I was obsessed/infatuated with VW's music as a late teenager, then lost interest as I got older and then regained interest in recent years.

That is a rather lovely quote from Vaughan Williams. For me, the reality of classical music is that one's tastes are in constant flux and those of us that like to explore more unknown territory will continue to find music that we enjoy and want listen to again and again. On the other hand, I do think we do form a core group of composers that we always come back to at some point. With you it was Vaughan Williams. For me, it was Strauss and this is because it was his Eine Alpensinfonie I heard when I was a teenager and it had a powerful effect on me --- an effect I still carry with me today. We never forget these early experiences and even though we may find there's a point where we've kind of left the composer behind, we always find a way back eventually. So this is why it's important for me to never completely close doors on past musical experiences and to embrace them with open arms.

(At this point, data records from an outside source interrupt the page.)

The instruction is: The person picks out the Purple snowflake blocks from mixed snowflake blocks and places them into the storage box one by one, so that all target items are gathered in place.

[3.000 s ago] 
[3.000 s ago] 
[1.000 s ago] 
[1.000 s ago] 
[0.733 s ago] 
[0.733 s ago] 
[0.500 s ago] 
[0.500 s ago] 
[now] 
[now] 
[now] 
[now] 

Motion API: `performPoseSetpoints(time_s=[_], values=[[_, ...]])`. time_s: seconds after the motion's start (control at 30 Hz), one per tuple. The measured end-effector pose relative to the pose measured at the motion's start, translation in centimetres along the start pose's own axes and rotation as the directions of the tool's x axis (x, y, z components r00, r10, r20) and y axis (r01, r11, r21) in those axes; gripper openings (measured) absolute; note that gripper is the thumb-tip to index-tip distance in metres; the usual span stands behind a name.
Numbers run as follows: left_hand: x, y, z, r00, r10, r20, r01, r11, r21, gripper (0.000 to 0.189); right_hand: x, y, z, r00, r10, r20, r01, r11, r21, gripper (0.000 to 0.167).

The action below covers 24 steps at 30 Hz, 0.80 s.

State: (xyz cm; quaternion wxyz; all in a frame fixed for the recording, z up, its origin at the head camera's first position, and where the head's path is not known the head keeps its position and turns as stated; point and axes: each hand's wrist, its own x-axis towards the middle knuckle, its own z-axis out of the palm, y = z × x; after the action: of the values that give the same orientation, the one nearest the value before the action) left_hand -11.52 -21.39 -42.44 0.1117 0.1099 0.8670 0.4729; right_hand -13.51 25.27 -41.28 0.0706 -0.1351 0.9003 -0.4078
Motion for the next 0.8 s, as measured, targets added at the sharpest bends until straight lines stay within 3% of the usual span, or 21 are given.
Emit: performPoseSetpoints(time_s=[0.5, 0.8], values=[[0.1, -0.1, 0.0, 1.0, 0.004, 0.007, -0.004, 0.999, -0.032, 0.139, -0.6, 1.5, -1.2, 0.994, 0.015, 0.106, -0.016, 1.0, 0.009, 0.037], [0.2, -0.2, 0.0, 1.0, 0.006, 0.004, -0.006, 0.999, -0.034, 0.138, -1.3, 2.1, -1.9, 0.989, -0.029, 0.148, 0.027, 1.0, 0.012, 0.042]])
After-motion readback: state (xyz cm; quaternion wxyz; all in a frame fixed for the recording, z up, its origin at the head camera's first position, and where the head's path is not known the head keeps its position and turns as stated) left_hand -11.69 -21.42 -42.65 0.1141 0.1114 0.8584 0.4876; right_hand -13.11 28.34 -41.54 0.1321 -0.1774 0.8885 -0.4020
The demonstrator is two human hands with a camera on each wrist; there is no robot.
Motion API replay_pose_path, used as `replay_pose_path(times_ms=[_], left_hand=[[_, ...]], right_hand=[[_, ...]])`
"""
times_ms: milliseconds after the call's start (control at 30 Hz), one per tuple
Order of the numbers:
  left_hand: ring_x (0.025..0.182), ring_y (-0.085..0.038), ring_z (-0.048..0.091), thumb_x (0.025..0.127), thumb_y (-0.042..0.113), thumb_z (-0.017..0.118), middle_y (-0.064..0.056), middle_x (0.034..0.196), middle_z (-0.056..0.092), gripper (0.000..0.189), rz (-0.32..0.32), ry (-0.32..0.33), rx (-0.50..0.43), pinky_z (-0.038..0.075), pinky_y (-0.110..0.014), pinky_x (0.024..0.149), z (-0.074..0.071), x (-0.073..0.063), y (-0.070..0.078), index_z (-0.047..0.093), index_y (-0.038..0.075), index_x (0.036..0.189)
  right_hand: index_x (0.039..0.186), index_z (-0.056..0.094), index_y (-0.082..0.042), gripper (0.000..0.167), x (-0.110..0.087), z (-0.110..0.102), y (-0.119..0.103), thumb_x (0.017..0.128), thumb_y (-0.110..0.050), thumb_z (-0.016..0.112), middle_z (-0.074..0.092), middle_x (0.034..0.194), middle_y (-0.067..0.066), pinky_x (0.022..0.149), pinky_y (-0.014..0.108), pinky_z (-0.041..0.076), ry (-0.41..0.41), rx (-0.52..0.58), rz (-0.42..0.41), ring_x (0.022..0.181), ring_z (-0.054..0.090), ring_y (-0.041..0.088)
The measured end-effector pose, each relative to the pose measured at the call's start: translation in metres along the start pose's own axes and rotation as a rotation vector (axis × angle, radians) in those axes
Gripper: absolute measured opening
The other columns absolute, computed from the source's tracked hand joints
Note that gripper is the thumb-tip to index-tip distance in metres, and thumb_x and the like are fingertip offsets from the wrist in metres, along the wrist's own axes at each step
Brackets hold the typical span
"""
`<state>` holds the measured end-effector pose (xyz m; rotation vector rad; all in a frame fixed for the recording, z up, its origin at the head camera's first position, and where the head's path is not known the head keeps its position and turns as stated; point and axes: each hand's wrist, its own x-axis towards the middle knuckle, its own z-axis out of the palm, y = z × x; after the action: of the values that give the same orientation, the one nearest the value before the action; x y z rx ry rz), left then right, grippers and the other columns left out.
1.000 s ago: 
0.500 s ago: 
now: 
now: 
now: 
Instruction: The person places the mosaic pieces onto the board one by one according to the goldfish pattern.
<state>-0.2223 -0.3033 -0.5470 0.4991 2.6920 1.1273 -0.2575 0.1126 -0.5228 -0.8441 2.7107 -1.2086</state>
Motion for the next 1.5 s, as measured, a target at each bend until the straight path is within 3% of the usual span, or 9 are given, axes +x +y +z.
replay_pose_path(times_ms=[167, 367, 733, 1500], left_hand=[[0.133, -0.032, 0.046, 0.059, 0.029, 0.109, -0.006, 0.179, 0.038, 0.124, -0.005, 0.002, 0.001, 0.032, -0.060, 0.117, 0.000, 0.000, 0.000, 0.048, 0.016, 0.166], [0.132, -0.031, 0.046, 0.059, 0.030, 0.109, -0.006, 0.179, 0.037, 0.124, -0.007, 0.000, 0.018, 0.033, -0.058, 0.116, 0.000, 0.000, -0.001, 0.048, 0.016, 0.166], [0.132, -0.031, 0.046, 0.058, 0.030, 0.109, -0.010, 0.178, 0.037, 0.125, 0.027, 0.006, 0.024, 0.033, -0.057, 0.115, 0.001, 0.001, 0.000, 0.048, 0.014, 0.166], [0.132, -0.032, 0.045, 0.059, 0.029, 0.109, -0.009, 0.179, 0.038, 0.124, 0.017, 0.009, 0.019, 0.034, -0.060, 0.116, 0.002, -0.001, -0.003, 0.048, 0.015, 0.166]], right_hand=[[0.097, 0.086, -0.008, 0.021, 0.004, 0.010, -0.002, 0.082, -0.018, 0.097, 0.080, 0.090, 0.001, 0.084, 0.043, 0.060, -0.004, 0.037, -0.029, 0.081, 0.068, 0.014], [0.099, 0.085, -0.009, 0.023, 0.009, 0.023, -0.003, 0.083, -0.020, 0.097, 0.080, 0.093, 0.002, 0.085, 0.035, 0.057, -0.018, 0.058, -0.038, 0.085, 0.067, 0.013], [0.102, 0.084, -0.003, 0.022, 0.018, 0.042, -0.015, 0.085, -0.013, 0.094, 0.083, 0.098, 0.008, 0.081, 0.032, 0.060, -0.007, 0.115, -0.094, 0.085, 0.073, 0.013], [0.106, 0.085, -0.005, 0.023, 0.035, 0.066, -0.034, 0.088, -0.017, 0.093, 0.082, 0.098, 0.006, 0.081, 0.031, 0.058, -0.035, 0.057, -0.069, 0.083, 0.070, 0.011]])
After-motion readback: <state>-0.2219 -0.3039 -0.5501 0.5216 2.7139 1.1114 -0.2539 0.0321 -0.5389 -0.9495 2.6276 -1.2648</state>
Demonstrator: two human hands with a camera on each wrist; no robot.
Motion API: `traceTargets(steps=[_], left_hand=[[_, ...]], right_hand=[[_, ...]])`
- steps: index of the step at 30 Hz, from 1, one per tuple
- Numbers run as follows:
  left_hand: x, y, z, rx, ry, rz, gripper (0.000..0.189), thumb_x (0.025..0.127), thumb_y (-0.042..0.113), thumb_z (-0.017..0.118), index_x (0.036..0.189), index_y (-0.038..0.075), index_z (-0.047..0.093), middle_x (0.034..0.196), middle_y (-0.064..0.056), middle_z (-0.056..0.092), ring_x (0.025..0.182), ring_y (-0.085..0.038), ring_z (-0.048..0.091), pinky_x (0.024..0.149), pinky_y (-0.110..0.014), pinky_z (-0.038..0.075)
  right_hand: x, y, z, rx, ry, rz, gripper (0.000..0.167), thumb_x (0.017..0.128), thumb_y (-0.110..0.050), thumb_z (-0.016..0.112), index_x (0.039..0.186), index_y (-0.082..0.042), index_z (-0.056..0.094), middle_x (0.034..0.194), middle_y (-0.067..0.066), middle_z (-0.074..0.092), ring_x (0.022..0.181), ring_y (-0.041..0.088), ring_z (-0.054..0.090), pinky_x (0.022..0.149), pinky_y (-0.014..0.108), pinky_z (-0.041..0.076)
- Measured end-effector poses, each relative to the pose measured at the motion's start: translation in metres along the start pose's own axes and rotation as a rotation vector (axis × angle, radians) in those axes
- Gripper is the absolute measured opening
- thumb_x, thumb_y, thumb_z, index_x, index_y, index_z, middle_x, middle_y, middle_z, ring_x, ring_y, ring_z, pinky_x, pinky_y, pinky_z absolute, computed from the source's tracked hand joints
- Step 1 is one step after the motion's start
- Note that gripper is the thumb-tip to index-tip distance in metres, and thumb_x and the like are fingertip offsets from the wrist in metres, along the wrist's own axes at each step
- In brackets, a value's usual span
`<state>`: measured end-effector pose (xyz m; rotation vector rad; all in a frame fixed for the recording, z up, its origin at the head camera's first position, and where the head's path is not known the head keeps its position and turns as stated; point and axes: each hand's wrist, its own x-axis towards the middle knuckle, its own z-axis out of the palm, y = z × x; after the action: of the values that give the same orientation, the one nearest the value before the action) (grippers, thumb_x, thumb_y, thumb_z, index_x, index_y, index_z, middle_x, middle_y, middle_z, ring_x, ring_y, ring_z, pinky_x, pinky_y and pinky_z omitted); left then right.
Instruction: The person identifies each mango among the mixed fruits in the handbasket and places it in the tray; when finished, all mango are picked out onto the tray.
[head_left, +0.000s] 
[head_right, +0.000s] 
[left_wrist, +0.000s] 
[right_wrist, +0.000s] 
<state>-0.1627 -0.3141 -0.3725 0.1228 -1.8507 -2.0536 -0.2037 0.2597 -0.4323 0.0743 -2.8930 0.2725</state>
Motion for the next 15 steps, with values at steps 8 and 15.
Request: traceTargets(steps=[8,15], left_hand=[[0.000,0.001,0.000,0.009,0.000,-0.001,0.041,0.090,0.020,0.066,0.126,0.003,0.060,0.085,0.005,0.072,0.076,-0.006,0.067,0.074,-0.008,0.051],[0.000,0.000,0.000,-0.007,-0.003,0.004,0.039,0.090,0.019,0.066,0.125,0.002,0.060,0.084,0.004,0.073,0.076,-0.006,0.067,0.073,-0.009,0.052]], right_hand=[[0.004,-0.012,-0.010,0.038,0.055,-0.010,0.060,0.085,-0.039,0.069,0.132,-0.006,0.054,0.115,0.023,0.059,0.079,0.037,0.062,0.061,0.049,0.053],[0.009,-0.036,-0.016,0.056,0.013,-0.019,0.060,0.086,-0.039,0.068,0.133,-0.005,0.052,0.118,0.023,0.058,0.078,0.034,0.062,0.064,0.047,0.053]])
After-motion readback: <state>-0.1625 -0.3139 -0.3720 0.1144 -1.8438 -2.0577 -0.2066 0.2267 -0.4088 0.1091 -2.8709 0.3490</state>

As Delius said "Always stick to your likings --- there are profound reasons for them."

Dry Brett Kavanaugh

Quote from: Xenophanes on April 09, 2007, 07:32:29 AM
"You cannot step twice into the same river, for other waters and yet others go ever flowing on."--Heraclitus

http://community.middlebury.edu/~harris/Philosophy/heraclitus.pdf

According comedian Severn Darden, Heraclitus' wife, Helen, answered as follows:

"Don't be an ass, Heraclitus! Of course you can step into the same river twice-- if you walk downstream!"

In any case, change is a law of life and the first glow of enthusiasm often wears off.  Things become familiar. We change, and sometimes our tastes change.  There are lots of other things to listen to.  As you gain new experiences, you may later return to Nielsen with renewed insight.

Biologically, all of our cells constituting our body, including brain, are replaced by new cells every 12-15 years. Some scientists say that our sense of same, continuous self is illusory.

relm1

Quote from: vandermolen on June 08, 2022, 12:08:13 PM
Nice quotes!
Vaughan Williams told his admiring pupil Arthur Butterworth that if his (VW's) music did not mean so much to him in later life he should not think that this was in any way disloyal - a lovely comment I think.
I was obsessed/infatuated with VW's music as a late teenager, then lost interest as I got older and then regained interest in recent years.

Lovely quote - there is more to the story.  Butterworth also apologized for the music he shared with RVW being imitations of the octogenarian's music to which RVW replied "Oh! you must not worry about that. I have been the greatest cribber since Handel!"